# Work item
After locating the line with "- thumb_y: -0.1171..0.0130" in the data that follows, return it and every later line exactly, up to and including the line with "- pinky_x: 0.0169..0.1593".

==== Data block ====

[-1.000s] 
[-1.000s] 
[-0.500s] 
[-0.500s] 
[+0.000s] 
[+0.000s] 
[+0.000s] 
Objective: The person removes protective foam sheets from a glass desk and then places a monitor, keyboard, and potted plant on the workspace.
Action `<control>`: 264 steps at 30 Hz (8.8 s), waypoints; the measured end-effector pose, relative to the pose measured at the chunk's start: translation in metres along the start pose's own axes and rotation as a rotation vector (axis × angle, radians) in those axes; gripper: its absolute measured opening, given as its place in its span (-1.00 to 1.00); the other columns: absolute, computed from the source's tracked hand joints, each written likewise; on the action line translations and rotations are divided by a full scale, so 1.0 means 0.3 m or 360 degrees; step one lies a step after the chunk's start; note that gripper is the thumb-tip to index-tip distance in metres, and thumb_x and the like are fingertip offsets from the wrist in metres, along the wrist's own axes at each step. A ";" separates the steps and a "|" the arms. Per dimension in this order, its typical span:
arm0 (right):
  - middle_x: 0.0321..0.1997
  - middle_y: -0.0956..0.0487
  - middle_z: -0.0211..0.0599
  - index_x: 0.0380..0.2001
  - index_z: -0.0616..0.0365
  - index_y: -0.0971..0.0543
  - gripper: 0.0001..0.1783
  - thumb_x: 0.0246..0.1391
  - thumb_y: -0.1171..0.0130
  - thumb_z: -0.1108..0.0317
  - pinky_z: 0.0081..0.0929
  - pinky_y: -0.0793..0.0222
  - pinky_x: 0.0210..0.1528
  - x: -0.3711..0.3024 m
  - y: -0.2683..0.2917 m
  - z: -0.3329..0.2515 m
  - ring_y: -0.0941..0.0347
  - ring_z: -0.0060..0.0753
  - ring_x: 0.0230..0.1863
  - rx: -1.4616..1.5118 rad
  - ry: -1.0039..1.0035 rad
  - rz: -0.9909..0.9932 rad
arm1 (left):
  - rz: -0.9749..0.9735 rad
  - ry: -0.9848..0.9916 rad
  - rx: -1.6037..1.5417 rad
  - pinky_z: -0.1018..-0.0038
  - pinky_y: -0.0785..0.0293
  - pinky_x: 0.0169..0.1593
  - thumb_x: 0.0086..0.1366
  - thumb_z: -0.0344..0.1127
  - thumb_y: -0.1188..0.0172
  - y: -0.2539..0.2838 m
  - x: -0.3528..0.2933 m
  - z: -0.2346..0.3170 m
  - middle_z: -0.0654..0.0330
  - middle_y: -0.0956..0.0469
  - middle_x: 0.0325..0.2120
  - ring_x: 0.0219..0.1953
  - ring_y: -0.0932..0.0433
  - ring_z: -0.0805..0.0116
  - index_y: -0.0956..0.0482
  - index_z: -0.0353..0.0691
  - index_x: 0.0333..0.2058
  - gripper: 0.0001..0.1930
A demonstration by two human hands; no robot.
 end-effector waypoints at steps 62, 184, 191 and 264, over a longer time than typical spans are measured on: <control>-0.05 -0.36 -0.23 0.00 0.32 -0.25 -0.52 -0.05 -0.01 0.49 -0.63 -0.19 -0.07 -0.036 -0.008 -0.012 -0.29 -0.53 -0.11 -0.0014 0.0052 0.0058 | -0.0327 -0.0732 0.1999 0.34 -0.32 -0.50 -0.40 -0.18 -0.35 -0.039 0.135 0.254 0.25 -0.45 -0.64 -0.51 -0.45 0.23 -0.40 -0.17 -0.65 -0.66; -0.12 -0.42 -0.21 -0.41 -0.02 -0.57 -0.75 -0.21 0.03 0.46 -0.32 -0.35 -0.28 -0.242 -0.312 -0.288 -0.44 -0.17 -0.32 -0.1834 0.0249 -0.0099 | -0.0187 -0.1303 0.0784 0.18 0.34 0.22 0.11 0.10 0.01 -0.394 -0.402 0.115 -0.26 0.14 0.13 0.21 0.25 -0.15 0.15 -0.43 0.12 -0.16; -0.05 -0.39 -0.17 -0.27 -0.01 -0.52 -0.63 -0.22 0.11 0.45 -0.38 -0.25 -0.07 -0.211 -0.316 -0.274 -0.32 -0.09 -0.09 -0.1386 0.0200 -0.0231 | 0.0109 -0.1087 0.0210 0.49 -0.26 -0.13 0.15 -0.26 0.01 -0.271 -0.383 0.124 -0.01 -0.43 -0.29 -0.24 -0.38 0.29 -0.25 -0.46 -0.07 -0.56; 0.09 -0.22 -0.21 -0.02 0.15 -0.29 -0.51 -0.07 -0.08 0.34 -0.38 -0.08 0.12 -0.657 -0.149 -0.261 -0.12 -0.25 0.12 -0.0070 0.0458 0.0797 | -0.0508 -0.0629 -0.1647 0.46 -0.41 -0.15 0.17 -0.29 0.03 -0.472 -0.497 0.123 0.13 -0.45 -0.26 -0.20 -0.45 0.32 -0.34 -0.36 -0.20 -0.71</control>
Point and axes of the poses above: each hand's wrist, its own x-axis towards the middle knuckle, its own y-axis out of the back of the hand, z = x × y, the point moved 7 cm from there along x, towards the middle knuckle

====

# Exercise response
  - thumb_y: -0.1171..0.0130
  - thumb_z: -0.1108..0.0317
  - pinky_z: 0.0081..0.0929
  - pinky_y: -0.0793..0.0222
  - pinky_x: 0.0210..0.1528
  - x: -0.3711..0.3024 m
  - y: -0.2683..0.2917 m
  - z: -0.3329..0.2515 m
  - ring_y: -0.0941..0.0347
  - ring_z: -0.0060..0.0753
  - ring_x: 0.0230..0.1863
  - rx: -1.4616..1.5118 rad
  - ry: -1.0039..1.0035 rad
  - rz: -0.9909..0.9932 rad
arm1 (left):
  - rz: -0.9749..0.9735 rad
  - ry: -0.9848..0.9916 rad
  - rx: -1.6037..1.5417 rad
  - pinky_z: -0.1018..-0.0038
  - pinky_y: -0.0785..0.0293
  - pinky_x: 0.0169..0.1593

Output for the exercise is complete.